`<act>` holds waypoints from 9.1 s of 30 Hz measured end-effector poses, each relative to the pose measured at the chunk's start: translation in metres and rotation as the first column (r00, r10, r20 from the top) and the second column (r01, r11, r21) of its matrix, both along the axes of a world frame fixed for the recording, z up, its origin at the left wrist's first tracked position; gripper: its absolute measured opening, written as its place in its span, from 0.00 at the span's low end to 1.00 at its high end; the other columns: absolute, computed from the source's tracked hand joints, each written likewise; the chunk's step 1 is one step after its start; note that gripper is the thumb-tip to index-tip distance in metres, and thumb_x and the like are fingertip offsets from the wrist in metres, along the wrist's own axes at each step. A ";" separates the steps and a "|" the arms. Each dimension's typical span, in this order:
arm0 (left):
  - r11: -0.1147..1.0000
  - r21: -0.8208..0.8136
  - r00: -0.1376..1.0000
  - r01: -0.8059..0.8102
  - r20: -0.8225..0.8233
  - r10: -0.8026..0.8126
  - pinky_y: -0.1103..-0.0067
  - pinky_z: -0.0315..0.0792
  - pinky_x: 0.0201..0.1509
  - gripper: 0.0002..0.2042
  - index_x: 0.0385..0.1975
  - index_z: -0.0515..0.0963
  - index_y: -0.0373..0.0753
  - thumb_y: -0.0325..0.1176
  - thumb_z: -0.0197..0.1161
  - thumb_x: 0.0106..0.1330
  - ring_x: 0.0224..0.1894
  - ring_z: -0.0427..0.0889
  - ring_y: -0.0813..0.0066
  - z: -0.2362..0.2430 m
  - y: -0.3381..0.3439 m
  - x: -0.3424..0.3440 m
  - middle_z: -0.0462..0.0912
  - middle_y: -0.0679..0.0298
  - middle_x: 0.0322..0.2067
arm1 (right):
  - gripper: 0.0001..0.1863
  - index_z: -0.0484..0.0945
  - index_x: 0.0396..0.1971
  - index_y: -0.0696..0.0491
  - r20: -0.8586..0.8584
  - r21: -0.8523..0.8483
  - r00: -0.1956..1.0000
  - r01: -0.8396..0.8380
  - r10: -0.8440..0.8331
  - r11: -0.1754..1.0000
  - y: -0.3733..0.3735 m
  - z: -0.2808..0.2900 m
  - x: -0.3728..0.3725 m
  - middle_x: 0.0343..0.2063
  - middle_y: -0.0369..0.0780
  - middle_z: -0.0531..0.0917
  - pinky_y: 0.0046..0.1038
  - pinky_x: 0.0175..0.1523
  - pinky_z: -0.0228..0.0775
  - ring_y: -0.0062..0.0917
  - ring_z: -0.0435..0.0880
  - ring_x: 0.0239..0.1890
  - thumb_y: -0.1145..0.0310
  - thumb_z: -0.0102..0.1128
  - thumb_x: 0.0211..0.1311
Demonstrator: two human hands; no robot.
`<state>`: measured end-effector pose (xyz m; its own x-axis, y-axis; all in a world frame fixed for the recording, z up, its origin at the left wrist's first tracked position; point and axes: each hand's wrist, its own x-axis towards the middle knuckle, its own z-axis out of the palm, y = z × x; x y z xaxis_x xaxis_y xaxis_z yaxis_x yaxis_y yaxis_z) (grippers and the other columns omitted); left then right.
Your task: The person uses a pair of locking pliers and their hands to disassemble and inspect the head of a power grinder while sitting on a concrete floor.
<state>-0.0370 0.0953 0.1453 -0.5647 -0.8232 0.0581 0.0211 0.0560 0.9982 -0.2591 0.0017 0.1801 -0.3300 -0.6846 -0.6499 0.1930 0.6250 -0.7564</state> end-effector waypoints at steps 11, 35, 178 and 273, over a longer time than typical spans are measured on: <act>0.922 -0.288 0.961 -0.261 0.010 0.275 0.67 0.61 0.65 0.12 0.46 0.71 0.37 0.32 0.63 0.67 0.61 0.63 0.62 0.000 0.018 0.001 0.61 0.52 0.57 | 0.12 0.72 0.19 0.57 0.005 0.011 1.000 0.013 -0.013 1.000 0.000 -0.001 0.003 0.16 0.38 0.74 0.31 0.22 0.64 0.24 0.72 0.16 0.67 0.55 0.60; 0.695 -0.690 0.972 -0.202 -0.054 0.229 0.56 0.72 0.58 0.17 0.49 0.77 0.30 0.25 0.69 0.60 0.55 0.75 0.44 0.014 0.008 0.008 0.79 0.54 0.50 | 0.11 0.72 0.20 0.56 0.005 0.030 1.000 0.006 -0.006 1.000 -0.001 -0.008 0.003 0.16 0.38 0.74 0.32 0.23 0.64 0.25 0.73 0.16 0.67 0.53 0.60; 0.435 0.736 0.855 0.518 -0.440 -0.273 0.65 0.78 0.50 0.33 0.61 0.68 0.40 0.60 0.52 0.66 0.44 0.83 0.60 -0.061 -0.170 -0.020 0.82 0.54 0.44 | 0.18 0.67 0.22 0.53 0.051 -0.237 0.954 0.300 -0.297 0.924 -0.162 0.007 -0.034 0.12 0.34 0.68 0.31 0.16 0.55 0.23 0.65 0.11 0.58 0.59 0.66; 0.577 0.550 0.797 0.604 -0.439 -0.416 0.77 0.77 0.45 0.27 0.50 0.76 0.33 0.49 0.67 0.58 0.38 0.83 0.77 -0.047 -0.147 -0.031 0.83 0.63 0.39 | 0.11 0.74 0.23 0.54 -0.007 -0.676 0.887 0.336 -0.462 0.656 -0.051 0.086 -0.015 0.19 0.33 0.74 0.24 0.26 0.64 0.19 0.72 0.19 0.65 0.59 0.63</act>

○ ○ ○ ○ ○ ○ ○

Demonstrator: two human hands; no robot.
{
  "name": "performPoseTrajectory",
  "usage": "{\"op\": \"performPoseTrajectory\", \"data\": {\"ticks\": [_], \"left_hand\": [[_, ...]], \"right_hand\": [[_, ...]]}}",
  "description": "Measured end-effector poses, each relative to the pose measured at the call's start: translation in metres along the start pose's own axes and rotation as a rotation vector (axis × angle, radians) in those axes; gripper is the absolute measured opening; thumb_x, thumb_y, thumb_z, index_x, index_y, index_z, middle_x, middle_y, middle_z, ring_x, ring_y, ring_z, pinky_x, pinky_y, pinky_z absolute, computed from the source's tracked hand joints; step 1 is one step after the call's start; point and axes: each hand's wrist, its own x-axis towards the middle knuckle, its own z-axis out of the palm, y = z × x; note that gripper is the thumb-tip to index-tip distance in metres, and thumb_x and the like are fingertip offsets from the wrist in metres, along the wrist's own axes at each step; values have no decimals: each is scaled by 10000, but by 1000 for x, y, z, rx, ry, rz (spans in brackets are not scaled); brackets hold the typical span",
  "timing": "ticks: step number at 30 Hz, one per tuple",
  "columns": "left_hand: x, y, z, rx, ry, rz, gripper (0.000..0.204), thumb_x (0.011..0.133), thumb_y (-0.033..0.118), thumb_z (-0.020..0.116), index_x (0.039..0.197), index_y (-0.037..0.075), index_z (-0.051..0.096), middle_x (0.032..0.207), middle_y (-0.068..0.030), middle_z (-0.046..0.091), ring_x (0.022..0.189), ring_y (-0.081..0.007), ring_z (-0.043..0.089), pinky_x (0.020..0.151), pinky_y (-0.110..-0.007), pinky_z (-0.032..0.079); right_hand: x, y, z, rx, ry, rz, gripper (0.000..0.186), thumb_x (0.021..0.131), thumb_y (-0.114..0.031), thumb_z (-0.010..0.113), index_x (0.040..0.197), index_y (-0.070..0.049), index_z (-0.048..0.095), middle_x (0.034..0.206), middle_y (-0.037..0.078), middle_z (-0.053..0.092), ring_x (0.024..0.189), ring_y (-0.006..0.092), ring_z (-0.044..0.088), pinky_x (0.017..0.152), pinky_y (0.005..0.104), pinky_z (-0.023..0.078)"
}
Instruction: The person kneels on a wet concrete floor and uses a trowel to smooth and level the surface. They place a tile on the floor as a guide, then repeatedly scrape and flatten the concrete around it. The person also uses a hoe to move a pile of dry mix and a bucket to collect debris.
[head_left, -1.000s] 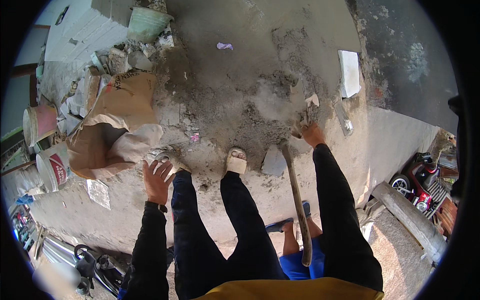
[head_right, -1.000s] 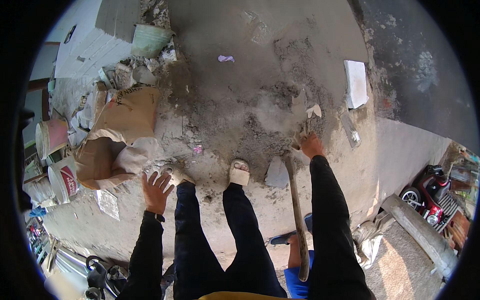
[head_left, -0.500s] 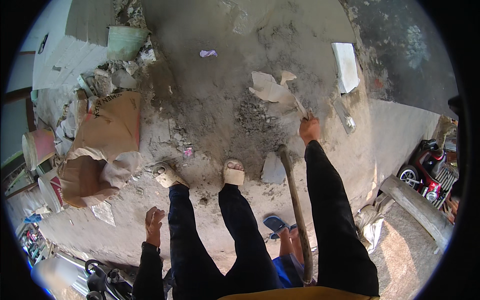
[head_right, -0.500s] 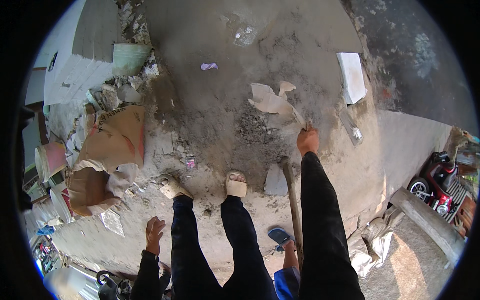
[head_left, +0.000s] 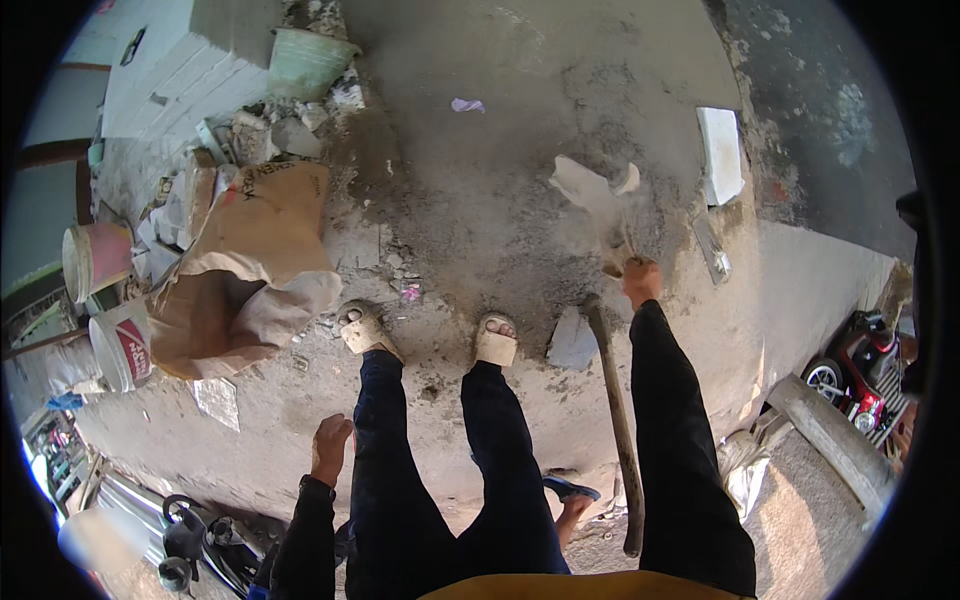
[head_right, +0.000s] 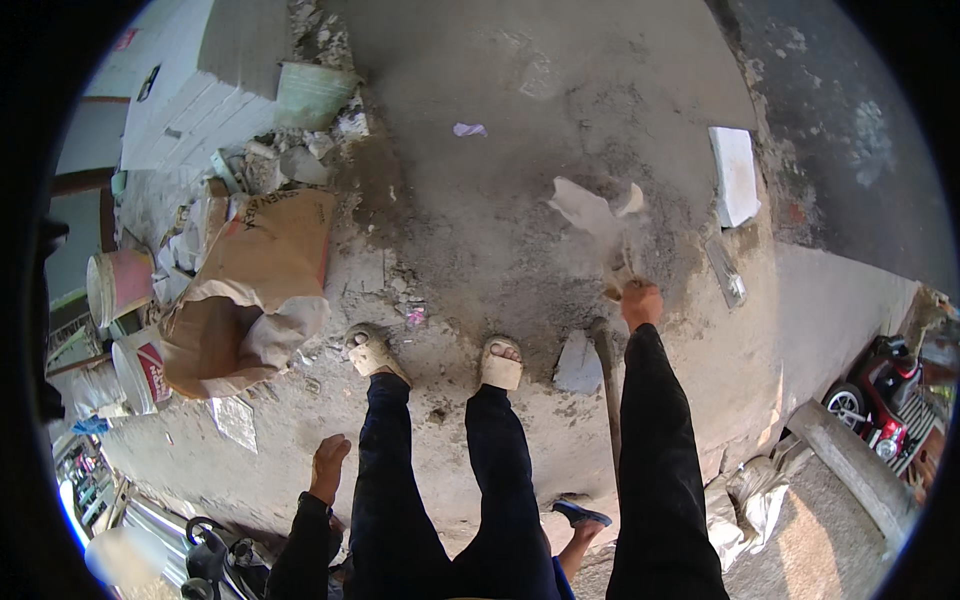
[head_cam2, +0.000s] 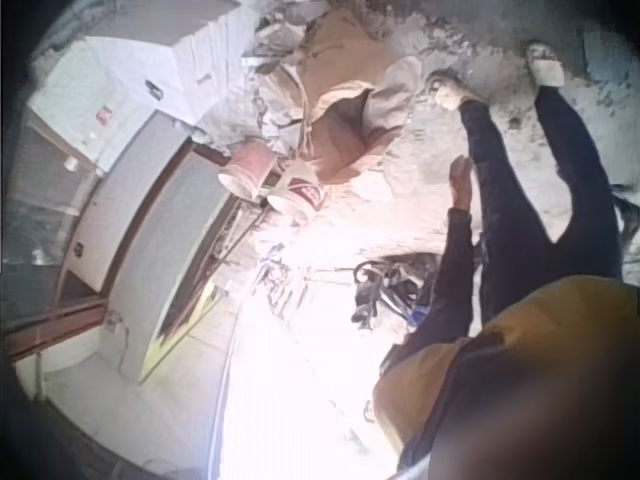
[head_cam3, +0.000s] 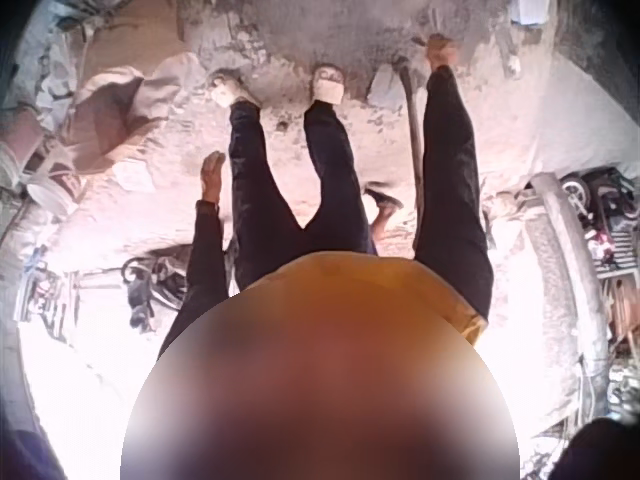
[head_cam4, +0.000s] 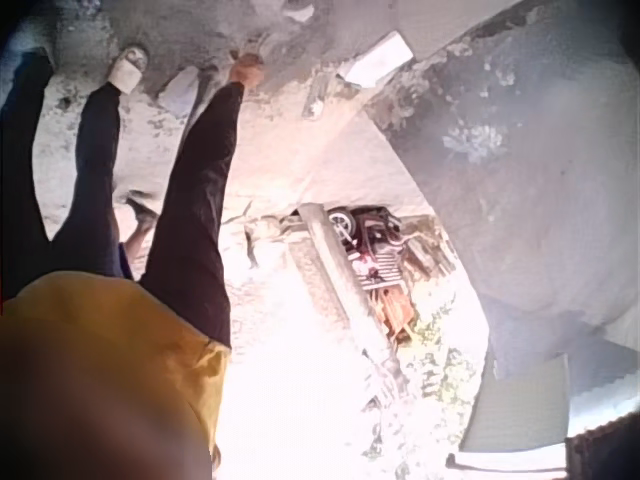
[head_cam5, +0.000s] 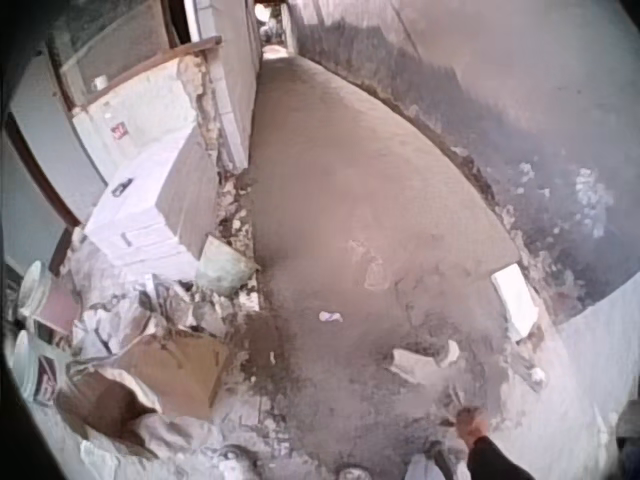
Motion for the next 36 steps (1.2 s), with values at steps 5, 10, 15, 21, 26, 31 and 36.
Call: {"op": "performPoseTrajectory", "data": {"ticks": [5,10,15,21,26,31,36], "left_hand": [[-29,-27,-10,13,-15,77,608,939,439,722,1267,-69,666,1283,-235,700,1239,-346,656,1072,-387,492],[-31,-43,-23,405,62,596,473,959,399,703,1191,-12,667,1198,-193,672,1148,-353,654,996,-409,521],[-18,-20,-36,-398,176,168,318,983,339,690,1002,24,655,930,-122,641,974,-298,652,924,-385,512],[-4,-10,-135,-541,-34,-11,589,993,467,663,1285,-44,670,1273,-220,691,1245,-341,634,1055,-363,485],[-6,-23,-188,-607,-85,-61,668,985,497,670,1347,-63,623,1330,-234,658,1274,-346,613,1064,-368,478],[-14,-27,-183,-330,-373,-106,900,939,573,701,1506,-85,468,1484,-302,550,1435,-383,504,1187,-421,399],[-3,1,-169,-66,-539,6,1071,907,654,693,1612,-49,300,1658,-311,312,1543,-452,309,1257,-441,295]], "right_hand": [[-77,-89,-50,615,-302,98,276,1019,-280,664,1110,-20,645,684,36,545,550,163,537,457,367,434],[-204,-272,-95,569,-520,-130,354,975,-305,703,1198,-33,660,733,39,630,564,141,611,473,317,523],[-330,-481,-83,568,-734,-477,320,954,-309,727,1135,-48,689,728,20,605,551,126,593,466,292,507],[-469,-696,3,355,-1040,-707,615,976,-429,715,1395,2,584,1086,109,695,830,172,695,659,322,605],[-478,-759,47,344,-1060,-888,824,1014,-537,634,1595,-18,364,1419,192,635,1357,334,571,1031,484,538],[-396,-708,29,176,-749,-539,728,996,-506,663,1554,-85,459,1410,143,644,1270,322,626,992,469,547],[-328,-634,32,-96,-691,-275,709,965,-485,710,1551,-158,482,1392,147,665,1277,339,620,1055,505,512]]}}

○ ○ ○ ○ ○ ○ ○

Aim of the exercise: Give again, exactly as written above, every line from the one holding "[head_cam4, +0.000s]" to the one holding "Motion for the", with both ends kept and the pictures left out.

Expected answer:
[head_cam4, +0.000s] 
[head_cam5, +0.000s] 
Motion for the next 36 steps (1.2 s), with values at steps 5, 10, 15, 21, 26, 31 and 36.

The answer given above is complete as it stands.